I was given an adapter to pump up my bike tyres at a garage airline. That saved my sanity on the day I had five punctures. It's still in my bike toolkit. I've given away essential oils, socks, blister treatments, a lot of Ibuprofen.
 
The focus is on reducing the risk of failure through being well prepared. 2nd ed.
I was given the gift of a 7km lift by road from one side of a swollen river to the other, by an old man out walking his dog on the Camino Madrid. If he hadn’t turned up I may have attempted to cross the river, and not be here to tell the tale. I will always carry that act of loving kindness in my heart.
 
My first gift of true caritas was in 2004
in Hospital de Orbigo where after falling flat on my face I met my first unforgetable camino angels.

November 1, 2004, after crossing the long medieval bridge over the river Orbigo I entered the town of Hospital de Órbigo.
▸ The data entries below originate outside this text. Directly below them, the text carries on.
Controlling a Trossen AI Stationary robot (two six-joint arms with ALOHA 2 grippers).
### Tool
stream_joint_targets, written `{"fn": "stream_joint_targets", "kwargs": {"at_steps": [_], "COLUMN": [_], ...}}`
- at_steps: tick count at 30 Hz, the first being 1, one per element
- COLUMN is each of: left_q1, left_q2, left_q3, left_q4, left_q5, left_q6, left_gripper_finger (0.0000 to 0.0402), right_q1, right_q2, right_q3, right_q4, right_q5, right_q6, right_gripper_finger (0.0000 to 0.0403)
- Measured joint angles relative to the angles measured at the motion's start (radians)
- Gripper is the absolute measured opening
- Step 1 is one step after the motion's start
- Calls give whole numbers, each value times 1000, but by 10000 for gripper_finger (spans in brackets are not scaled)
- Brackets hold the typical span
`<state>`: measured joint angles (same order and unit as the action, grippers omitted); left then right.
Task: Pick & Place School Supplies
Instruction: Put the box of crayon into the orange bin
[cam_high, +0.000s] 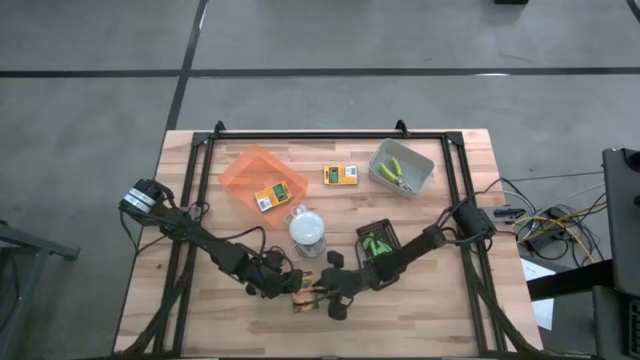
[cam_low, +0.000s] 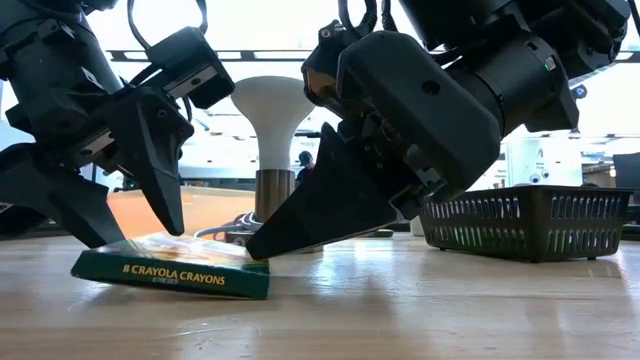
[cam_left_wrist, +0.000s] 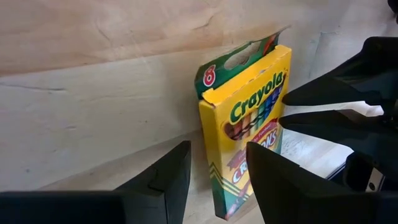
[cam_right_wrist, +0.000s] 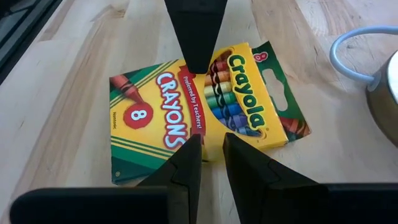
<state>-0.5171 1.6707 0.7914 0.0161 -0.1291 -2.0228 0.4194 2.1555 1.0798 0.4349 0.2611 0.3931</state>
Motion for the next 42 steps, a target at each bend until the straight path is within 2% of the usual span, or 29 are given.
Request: {"fn": "stream_joint_targets", "kwargs": {"at_steps": [21,31,42], "left_q1": [16,33,33], "left_q2": [-1,-1,-1], "left_q3": [-8,-10,-10], "left_q4": [7,37,39], "left_q5": [-52,-53,-52], "left_q6": [7,75,78], "left_gripper_finger": [161,161,152], "right_q1": [0,0,-1], "right_q2": [2,2,2], "right_q3": [-2,-3,-3], "right_q4": [-1,-2,-2], "right_q5": [1,3,3], "right_q6": [0,0,0], "right_gripper_finger": [68,68,68]}}
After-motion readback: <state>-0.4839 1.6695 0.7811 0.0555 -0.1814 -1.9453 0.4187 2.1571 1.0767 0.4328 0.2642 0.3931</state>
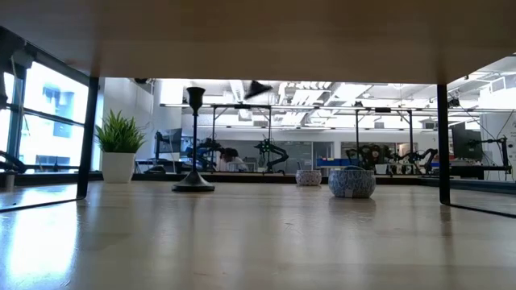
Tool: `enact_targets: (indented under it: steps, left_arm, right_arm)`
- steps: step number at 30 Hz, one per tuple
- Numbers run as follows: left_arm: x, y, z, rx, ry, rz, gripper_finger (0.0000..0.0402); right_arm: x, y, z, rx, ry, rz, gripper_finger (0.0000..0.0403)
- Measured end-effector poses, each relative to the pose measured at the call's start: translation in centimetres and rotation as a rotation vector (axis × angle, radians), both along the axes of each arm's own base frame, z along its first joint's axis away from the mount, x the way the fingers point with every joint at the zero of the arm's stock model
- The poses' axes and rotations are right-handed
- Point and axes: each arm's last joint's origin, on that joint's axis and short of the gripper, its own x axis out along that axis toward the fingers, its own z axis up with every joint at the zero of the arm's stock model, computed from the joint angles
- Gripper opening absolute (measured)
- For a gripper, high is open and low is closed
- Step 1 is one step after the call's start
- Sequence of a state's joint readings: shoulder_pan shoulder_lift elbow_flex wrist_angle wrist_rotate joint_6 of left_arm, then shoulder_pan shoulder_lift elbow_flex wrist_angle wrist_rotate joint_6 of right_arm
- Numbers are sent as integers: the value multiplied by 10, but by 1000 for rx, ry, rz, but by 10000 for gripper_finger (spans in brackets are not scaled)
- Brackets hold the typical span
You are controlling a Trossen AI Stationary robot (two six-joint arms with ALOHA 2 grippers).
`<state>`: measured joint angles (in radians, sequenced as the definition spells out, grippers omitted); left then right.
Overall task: Pick & Place candle stick holders
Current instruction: Put the top black candle holder on the shelf
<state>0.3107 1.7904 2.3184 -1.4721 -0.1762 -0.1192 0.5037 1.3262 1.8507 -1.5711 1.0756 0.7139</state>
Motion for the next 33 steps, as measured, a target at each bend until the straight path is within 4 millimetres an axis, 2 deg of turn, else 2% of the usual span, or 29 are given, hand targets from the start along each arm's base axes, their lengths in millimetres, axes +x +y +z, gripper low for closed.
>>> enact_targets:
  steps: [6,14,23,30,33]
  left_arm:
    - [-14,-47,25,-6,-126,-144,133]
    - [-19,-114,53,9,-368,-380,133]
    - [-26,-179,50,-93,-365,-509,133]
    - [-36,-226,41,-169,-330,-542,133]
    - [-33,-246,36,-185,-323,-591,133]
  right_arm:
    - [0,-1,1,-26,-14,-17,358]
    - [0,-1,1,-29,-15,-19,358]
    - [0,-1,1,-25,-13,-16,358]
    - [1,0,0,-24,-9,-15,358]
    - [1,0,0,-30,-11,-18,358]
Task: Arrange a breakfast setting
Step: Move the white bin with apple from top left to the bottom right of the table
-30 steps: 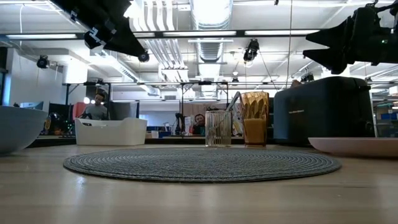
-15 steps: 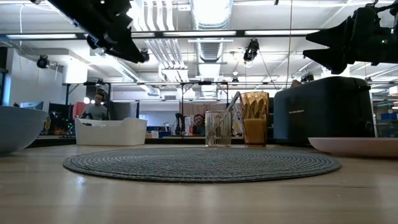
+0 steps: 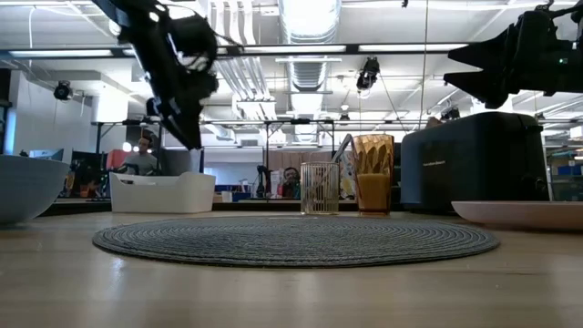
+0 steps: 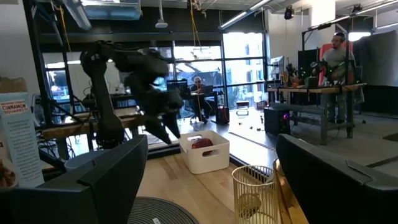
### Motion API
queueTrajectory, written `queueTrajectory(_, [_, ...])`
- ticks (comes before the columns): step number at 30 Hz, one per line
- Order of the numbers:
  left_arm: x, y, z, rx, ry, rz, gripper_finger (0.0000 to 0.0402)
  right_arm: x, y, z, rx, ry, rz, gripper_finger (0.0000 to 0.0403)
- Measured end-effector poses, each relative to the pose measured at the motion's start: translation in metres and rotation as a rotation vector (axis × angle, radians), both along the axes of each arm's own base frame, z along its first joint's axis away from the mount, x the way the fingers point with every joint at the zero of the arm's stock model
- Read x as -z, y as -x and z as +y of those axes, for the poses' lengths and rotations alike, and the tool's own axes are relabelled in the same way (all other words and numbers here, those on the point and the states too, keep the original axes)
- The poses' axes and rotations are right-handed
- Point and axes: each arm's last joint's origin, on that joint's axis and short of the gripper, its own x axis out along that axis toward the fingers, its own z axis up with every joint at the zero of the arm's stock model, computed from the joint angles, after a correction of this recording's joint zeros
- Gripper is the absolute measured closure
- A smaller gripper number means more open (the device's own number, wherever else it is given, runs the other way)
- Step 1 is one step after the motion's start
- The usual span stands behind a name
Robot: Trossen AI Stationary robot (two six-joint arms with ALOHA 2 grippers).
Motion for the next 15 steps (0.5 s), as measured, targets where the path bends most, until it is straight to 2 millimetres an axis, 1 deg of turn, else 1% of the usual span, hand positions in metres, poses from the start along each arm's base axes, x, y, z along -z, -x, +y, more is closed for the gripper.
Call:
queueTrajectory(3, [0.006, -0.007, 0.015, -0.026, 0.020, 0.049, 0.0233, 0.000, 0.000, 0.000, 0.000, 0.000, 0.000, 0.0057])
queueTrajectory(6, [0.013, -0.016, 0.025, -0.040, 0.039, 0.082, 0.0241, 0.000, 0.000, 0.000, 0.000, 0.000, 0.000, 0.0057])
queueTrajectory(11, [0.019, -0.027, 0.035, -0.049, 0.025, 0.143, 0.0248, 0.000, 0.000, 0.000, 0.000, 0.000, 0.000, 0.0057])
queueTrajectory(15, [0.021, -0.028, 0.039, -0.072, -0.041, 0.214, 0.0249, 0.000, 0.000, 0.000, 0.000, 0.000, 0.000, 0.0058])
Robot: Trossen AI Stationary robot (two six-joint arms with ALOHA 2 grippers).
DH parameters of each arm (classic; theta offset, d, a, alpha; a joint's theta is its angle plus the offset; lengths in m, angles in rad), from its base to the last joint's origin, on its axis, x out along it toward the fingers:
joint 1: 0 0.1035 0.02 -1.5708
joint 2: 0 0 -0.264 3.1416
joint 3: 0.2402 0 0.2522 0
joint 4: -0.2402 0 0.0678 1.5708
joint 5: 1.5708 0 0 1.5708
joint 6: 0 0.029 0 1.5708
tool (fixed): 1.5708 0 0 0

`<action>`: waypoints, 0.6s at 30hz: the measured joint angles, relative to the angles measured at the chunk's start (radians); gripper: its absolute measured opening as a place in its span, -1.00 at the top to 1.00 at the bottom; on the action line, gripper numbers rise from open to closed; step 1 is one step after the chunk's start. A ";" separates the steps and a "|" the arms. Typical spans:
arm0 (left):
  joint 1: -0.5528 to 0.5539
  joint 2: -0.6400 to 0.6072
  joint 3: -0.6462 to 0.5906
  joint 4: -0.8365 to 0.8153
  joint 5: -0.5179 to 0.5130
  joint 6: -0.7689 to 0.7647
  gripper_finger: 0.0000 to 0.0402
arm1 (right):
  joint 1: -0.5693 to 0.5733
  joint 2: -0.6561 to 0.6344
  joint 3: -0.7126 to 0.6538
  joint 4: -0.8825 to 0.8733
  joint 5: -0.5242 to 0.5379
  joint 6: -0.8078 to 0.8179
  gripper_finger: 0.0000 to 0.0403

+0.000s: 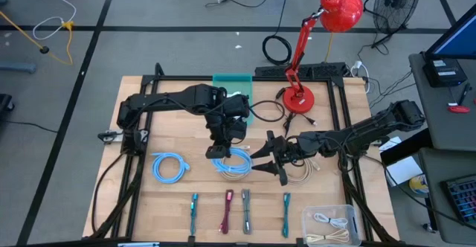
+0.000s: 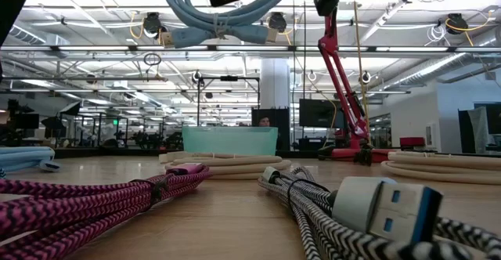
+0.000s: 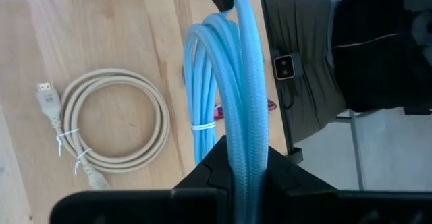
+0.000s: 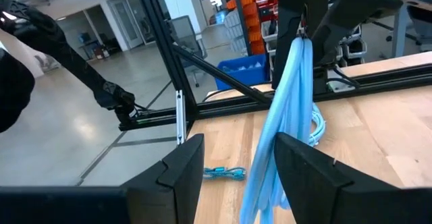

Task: Pick & Place USB Port
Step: Put the right blue HDMI cable into the green bin

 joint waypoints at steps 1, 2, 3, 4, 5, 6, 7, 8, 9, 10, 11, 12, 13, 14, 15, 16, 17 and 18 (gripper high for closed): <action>0.000 0.000 0.000 0.000 -0.001 -0.003 0.86 | -0.002 0.000 0.000 -0.009 0.010 0.000 0.15; -0.001 0.000 0.000 0.000 -0.002 -0.005 0.86 | -0.002 0.000 0.000 -0.018 0.028 -0.001 0.15; -0.002 0.000 0.000 -0.001 -0.005 -0.008 0.86 | -0.002 0.000 0.000 -0.025 0.048 -0.005 0.15; -0.004 0.000 0.000 -0.002 -0.006 -0.010 0.86 | -0.002 0.000 0.000 -0.030 0.065 -0.007 0.15; -0.005 0.000 0.000 -0.003 -0.007 -0.011 0.86 | -0.004 0.000 0.000 -0.032 0.073 -0.007 0.15; -0.006 0.000 0.000 -0.004 -0.007 -0.011 0.86 | -0.007 0.000 0.000 -0.031 0.073 -0.007 0.15; -0.009 0.000 0.000 -0.005 -0.007 -0.012 0.86 | -0.008 0.000 0.000 -0.032 0.073 -0.004 0.14; -0.012 0.000 0.000 -0.005 -0.007 -0.014 0.86 | -0.008 0.000 0.000 -0.032 0.074 -0.003 0.13; -0.015 0.000 0.000 -0.007 -0.007 -0.014 0.86 | -0.008 0.000 0.000 -0.033 0.075 -0.003 0.12; -0.017 0.000 0.000 -0.008 -0.008 -0.015 0.86 | -0.007 0.000 0.000 -0.034 0.074 -0.003 0.10; -0.020 0.000 0.000 -0.010 -0.011 -0.017 0.86 | -0.007 0.000 0.000 -0.034 0.077 -0.004 0.08; -0.023 0.000 0.000 -0.011 -0.013 -0.019 0.86 | -0.008 0.000 0.000 -0.034 0.085 -0.004 0.05; -0.027 0.000 0.000 -0.010 -0.013 -0.025 0.86 | -0.009 0.000 0.000 -0.034 0.095 -0.003 0.03; -0.032 0.000 0.000 -0.011 -0.013 -0.026 0.86 | -0.008 0.000 0.000 -0.038 0.116 -0.003 0.01; -0.035 0.000 0.000 -0.014 -0.014 -0.028 0.86 | -0.007 0.000 0.000 -0.045 0.134 -0.003 -0.02; -0.040 0.000 0.000 -0.015 -0.016 -0.030 0.86 | -0.007 0.000 0.000 -0.053 0.153 -0.002 -0.05; -0.044 0.000 0.000 -0.015 -0.019 -0.033 0.87 | -0.006 0.000 0.000 -0.061 0.170 0.001 -0.09; -0.048 0.000 0.000 -0.016 -0.023 -0.034 0.87 | -0.006 0.000 0.000 -0.066 0.183 0.002 -0.12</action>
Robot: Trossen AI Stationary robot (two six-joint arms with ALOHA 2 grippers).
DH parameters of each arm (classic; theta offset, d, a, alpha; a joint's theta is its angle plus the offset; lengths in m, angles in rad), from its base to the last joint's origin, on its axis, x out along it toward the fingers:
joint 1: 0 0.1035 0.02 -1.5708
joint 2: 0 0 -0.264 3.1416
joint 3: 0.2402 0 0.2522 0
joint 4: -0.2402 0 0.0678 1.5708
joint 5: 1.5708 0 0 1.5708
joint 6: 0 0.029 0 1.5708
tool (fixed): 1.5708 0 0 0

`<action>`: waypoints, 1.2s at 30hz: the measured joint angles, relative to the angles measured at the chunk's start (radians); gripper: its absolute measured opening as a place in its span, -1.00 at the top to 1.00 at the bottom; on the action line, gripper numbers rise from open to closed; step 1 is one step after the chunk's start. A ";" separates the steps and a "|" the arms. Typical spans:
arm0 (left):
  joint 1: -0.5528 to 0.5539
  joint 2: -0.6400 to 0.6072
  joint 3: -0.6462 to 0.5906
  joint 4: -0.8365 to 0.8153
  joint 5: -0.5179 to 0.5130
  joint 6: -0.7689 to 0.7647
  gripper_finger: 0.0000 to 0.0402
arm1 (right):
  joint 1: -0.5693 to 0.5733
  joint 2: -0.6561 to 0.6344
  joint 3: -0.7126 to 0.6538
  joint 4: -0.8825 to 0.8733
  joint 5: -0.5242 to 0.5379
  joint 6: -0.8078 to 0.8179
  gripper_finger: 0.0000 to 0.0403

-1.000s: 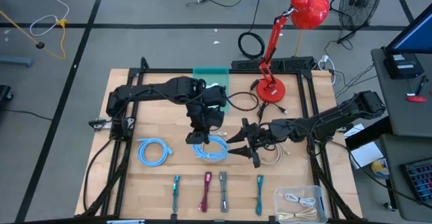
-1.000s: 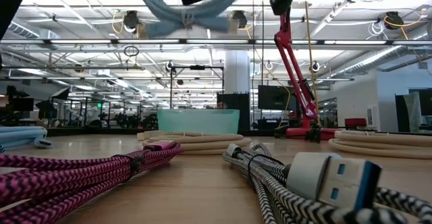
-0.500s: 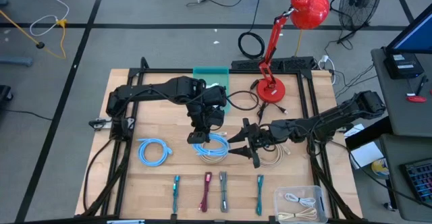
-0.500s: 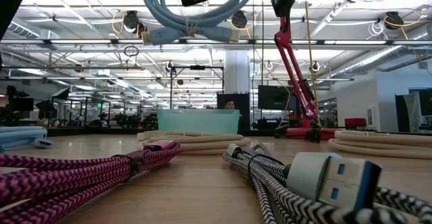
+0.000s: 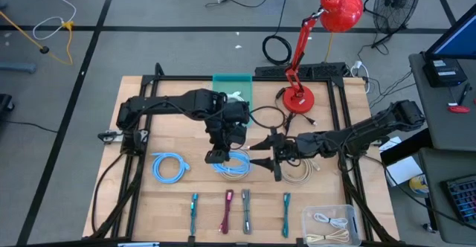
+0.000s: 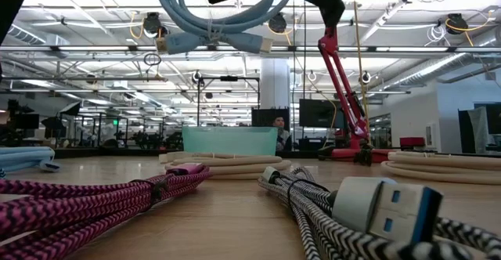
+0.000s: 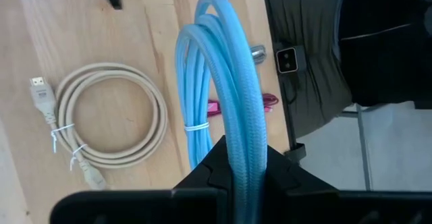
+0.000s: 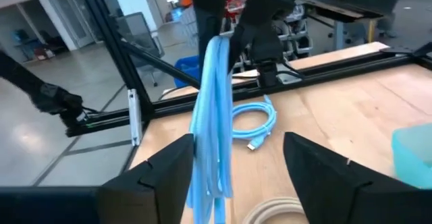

Attempting to photograph the parish church I lost my footing and fell head first onto the irregular pavement! My pack crashed into my right shoulder. Flat on the ground my forehead and shoulder hurt like hell! Gently two pilgrims helped me up. An egg was quickly swelling on my forehead (by day’s end I resembled Cyclopes). After exiting the Día de todos los Santos mass a kind Spanish couple approached and the man said “Don’t worry, madam, I am a Chevalier de Santiago and will help”. They quickly took me to the regional hospital, where I was told to rest, and see a doctor again the following day.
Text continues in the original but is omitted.